Vinte ruas a requalificar, numa área de 20 mil quilómetros quadrados, é a dimensão da intervenção que a Câmara de Gaia vai fazer no "miolo" do Centro Histórico. A obra, que terá quatro fases e custará três milhões de euros, estará concluída no máximo em três anos.

A primeira fase da intervenção municipal arranca no início do ano. Com um custo de 506 mil euros, abrange uma área de 3.480 metro quadrados, correspondente a quatro ruas: Travessa Cândido dos Reis, Escadas do Monte, Rua do Pinhal e Rua da Barroca.

Já as restantes três fases (ler caixa) não têm datas previstas para arrancarem. "Dependem do andamento das obras", referiu, ao JN, o vice-presidente da Câmara de Gaia, Marco António Costa, revelando que já foi aprovada, na reunião de Executivo de anteontem, segunda-feira, a abertura dos concursos públicos para as empreitadas que visam resolver "um dos principais problemas da cidade actual" que é "a difícil acessibilidade à zona ribeirinha/núcleo histórico".

Marco António Costa prevê, assim, que um total de 20 arruamentos sejam requalificados num prazo máximo de três anos. "São 20 mil metros quadrados que vão ser alvo de intervenção", destacou, de seguida. O objectivo, segundo o autarca, é "ter o Centro Histórico todo uniformizado em termos de área urbanística".

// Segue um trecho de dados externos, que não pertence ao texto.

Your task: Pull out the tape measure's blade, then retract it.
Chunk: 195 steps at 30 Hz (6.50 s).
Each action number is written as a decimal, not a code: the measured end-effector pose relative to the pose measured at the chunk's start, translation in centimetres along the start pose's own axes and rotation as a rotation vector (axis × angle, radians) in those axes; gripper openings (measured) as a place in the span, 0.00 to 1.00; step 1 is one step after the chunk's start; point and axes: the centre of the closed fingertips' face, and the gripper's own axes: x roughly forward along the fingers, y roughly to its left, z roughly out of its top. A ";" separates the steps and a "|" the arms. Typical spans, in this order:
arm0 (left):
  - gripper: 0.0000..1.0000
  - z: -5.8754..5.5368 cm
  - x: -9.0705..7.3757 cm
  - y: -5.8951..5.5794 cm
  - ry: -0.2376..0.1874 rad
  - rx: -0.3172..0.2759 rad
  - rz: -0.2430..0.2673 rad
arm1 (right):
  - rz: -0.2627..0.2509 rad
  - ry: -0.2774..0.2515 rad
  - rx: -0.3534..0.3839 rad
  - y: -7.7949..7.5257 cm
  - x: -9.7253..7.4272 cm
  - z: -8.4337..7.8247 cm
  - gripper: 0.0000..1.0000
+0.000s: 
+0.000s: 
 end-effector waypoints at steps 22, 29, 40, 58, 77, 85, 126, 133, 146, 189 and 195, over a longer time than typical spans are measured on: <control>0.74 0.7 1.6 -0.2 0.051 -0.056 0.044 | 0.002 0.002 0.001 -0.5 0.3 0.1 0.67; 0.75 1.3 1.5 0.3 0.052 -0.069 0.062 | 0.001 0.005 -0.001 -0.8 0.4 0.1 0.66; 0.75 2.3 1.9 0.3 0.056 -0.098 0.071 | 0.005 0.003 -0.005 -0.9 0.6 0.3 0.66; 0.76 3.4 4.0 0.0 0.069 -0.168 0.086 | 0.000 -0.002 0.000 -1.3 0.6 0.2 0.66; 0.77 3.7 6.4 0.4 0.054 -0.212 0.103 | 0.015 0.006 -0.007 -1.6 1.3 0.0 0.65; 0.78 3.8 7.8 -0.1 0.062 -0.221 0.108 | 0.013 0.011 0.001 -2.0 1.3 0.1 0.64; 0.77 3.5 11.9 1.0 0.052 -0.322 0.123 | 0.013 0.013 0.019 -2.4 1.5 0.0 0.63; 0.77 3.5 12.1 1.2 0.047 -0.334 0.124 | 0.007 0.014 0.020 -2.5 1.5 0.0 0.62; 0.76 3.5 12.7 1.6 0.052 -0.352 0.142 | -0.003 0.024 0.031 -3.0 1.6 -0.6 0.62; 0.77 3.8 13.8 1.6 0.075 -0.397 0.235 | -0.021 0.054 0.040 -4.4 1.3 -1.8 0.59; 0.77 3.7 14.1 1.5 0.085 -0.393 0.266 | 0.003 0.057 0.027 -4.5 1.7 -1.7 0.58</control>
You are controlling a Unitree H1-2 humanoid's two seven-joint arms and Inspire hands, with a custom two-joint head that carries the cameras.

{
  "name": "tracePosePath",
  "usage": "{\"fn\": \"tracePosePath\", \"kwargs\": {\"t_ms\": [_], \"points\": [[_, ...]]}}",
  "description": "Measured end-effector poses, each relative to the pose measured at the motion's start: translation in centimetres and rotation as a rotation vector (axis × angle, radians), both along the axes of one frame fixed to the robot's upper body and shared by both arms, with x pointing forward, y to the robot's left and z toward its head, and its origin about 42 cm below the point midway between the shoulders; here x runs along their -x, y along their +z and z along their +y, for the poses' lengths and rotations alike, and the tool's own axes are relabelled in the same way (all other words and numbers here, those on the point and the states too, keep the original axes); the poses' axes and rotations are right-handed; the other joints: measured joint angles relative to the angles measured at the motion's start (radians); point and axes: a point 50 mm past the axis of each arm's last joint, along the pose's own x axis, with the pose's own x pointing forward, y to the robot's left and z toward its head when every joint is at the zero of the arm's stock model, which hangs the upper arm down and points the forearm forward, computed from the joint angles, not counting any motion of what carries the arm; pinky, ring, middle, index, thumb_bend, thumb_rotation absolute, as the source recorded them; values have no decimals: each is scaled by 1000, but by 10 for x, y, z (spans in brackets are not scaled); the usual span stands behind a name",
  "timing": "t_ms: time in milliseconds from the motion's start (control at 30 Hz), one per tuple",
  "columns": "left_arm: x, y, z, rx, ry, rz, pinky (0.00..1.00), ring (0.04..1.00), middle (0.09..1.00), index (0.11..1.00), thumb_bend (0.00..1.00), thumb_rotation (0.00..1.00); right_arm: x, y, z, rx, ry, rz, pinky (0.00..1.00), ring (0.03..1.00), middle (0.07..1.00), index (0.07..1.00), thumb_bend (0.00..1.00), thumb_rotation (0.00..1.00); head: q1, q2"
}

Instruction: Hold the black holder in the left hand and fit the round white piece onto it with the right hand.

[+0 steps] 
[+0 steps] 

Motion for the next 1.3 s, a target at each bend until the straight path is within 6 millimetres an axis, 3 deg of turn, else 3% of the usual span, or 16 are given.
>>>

A requalificação urbanística do "miolo" do Centro Histórico de Gaia" já teve prevista para avançar precisamente há um ano. Na altura, a Câmara anunciou uma intervenção que visava uma dúzia de arruamentos e um investimento de dois milhões de euros.
As obras arrancariam em Dezembro passado, em sete ruas: travessas Cândido dos Reis e do Ribeirinho; ruas do França, de Santa Marinha, do Pinhal, D. Afonso III e Escadas do Monte. E tinham um prazo de execução de 60 dias.

Em Janeiro, começaria a intervenção nos largos de Joaquim Magalhães e Santa Marinha, que iria durar três meses, bem como nas ruas de Guilherme Braga, da Barroca e de Guilherme Gomes Fernandes, neste caso por 120 dias. Nesta última rua, estava anunciada a colocação de uma cobertura e a criação de uma espécie de centro comercial ao ar livre.

"Gostaria que estivesse tudo concluído antes do Verão", disse, na altura, o vice-presidente da Câmara de Gaia. Contudo, a empreitada nem chegou a arrancar. "Estivemos a reformular alguns projectos", justificou, ao JN, Marco António Costa. O resultado foi o alargamento da intervenção e do investimento para 20 ruas, com um custo total de três milhões de euros, metade suportados por fundos do QREN (Quadro de Referência Estratégico Nacional ).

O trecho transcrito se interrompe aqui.